[Items from a dataset]
=-=-=-=-=
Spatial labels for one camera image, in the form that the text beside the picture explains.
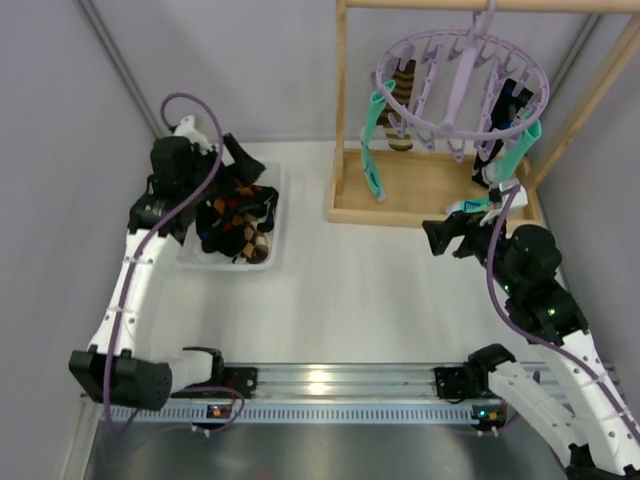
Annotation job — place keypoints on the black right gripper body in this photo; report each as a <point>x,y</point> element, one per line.
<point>463,237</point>

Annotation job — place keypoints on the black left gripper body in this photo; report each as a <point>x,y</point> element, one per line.
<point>220,167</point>

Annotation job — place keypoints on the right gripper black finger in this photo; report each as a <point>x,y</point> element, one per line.
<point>462,212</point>
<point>441,233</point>

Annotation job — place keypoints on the red yellow black argyle sock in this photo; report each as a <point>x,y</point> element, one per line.
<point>252,203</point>

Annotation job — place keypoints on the mint green sock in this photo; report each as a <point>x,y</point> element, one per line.
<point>376,105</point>
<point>492,174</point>

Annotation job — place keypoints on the black blue sport sock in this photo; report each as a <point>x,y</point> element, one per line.
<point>232,195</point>

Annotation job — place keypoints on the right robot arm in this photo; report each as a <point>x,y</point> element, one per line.
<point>592,434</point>

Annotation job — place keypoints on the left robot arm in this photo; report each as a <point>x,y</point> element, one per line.
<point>116,369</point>

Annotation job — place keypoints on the purple round clip hanger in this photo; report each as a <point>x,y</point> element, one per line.
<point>442,84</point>

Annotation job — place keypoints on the brown beige checkered sock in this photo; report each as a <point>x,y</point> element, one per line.
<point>254,247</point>

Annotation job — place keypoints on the white plastic laundry basket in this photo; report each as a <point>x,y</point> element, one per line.
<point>192,256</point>

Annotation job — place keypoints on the black blue sock right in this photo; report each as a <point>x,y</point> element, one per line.
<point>504,112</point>

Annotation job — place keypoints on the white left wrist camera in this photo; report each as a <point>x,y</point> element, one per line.
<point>188,128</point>

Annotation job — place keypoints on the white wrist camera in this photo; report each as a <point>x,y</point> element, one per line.
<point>188,128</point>
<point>508,195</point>

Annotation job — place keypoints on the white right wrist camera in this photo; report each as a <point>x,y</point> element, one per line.
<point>508,195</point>

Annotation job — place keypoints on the wooden hanger rack frame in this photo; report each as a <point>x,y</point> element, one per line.
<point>420,184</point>

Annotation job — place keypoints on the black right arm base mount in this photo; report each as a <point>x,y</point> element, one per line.
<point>459,383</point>

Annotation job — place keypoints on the aluminium frame post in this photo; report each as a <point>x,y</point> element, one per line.
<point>91,15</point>

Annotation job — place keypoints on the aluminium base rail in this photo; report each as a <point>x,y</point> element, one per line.
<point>345,380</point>

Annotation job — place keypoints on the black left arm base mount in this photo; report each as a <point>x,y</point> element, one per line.
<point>241,379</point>

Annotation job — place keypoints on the grey slotted cable duct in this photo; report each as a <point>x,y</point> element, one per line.
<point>255,412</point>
=-=-=-=-=
Exercise -> After locating the line holding "Annotation job — place keypoints on the white left" above, output exactly that line and every line after it through the line holding "Annotation job — place keypoints on the white wrist". Include nothing else.

Written response ->
Annotation job — place keypoints on the white left wrist camera in this photo; report each as a <point>x,y</point> element, one per line.
<point>188,128</point>

Annotation job — place keypoints on the white wrist camera in this photo; report each as a <point>x,y</point> element, one per line.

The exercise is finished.